Why Is Selective Insurance (SIGI) Up 6.9% Since Last Earnings Report?
It has been about a month since the last earnings report for Selective Insurance (SIGI). Shares have added about 6.9% in that time frame, underperforming the S&P 500.
Will the recent positive trend continue leading up to its next earnings release, or is Selective Insurance due for a pullback? Before we dive into how investors and analysts have reacted as of late, let's take a quick look at the most recent earnings report in order to get a better handle on the important catalysts.
Selective Insurance's Q2 Earnings Beat, Plunge Y/Y
Selective Insurance Group, Inc. reported second-quarter 2020 operating income of 40 cents per share, beating the Zacks Consensus Estimate by 8.1%. However, the bottom line declined 65.5% from the year-ago period’s number.
Selective Insurance witnessed higher net premium written, offset by higher catastrophe losses and decline in alternative investment income, which is reported on a one-quarter lag.
Behind the Headlines
Total revenues of $670 million were down 4.4% from the year-ago quarter’s figure, primarily due to lower premiums earned and net investment income. Moreover, the same missed the Zacks Consensus Estimate by 3.7%.
Net investment income decreased 40% year over year to $28.5 million due to alternative investment losses of $16 million pre-tax, or $13 million after-tax, which are reported on a one-quarter lag, and reflected the market decline during the first quarter.
Net premiums written increased 3% year over year to $724.8 million attributable to increase in both Commercial Lines and Excess & Surplus Lines.
Total expenses increased 3.5% year over year to $639.8 million primarily due to higher loss and loss expense incurred, amortization of deferred policy acquisition costs and interest expenses.
Catastrophe losses increased 182% year over year to $83.2 million, primarily due to $43 million of losses related to two April storms and $20 million of losses related to civil unrest claims.
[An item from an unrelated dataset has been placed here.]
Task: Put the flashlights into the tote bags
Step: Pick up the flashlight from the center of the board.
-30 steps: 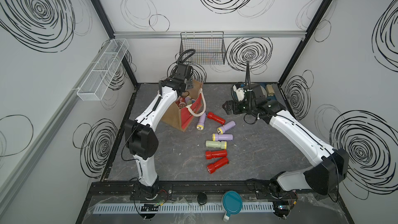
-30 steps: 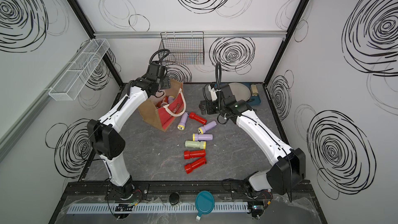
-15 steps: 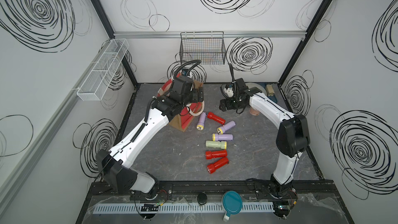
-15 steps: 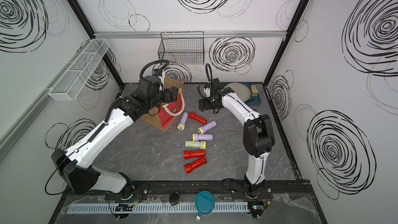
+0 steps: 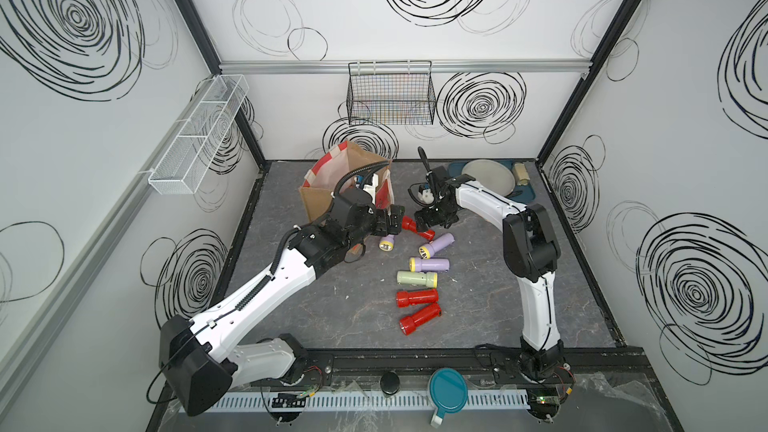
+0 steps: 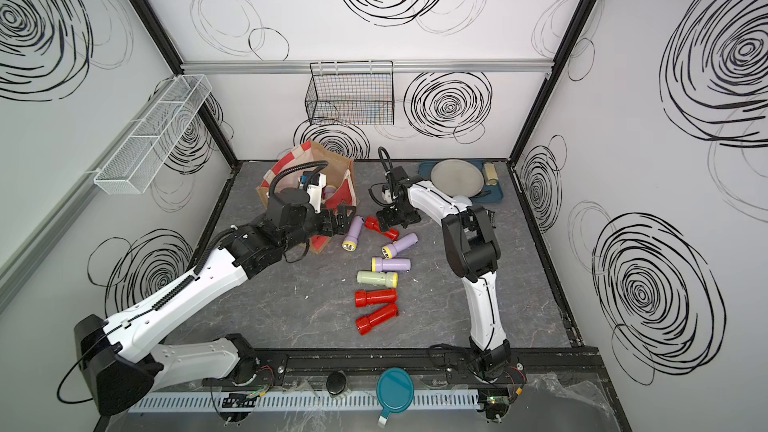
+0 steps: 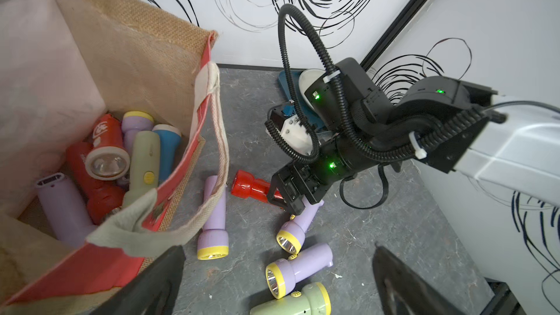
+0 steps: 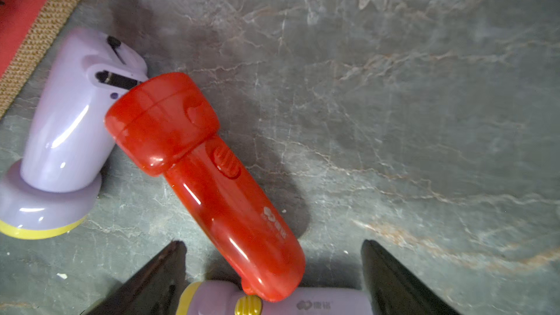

Combined ratio deteriorated 530 basis points (bps) on a year-over-year basis to 98.4% in the quarter under review, primarily due to COVID-19-related underwriting items of $9.6 million and higher level of catastrophe losses. It is partially offset by the impact of net prior year favorable casualty reserve development, lower non-catastrophe property losses compared to the prior-year quarter and ongoing expense management initiatives.
Standard Commercial Lines net premiums written were up 5% year over year to $583.3 million, attributable to increase in retention and solid renewal pure price rise. Combined ratio deteriorated 400 bps to 96.7% from the prior-year quarter’s level due to higher catastrophe losses.
Standard Personal Lines net premiums written declined 5% year over year to $78.2 million due to COVID-19-related personal automobile premium credits of $4.3 million, which was partially offset by increase in new business, renewal pure price and higher retention. Combined ratio deteriorated 1470 bps on a year-over-year basis to 108.8% in the quarter under review due to higher catastrophe losses, partially offset by a reduction in non-catastrophe property losses.
Excess & Surplus Lines net premiums written grew 3% year over year to $63.2 million, primarily attributable to increase in renewal pure price and new business. Combined ratio also deteriorated 590 bps to 100.9% due to higher catastrophe losses.
Selective Insurance exited the second quarter with total assets of $9.3 billion, which was 6% above the level at December 2019 end. As of Jun 30, 2020, book value per share was $38.43, up 4.1% from the level as of 2019 end. Annualized operating return on equity was 6.2% in the quarter under review, down 830 basis points year over year.
The company estimates GAAP combined ratio, excluding catastrophe losses, in the range of 90% to 91%, indicating an improvement from the earlier guidance of 92 provided in the first quarter.
Catastrophe losses of 6.0 points on the combined ratio have been estimated, reflecting higher-than-expected losses through the first half of the year. As COVID-19 has not been designated a catastrophe event by the Insurance Services Office's Property Claims Services unit, such losses are not included in this ratio.
The company projects an after-tax investment income of $170 million, $10 million higher than first-quarter 2020 guidance of $160 million. It now expects up to $5 million in after-tax net investment income from alternative investments.
Overall effective tax rate is expected to be approximately 18.5%, which includes an effective tax rate of 18.5% for net investment income, indicating a tax rate of 5.25% for tax-advantaged municipal bonds and a tax rate of 21% for all other items.
How Have Estimates Been Moving Since Then?
It turns out, estimates revision flatlined during the past month. The consensus estimate has shifted 7.51% due to these changes.
At this time, Selective Insurance has an average Growth Score of C, though it is lagging a bit on the Momentum Score front with a D. However, the stock was allocated a grade of B on the value side, putting it in the top 40% for this investment strategy.
Overall, the stock has an aggregate VGM Score of C. If you aren't focused on one strategy, this score is the one you should be interested in.
Selective Insurance has a Zacks Rank #3 (Hold). We expect an in-line return from the stock in the next few months.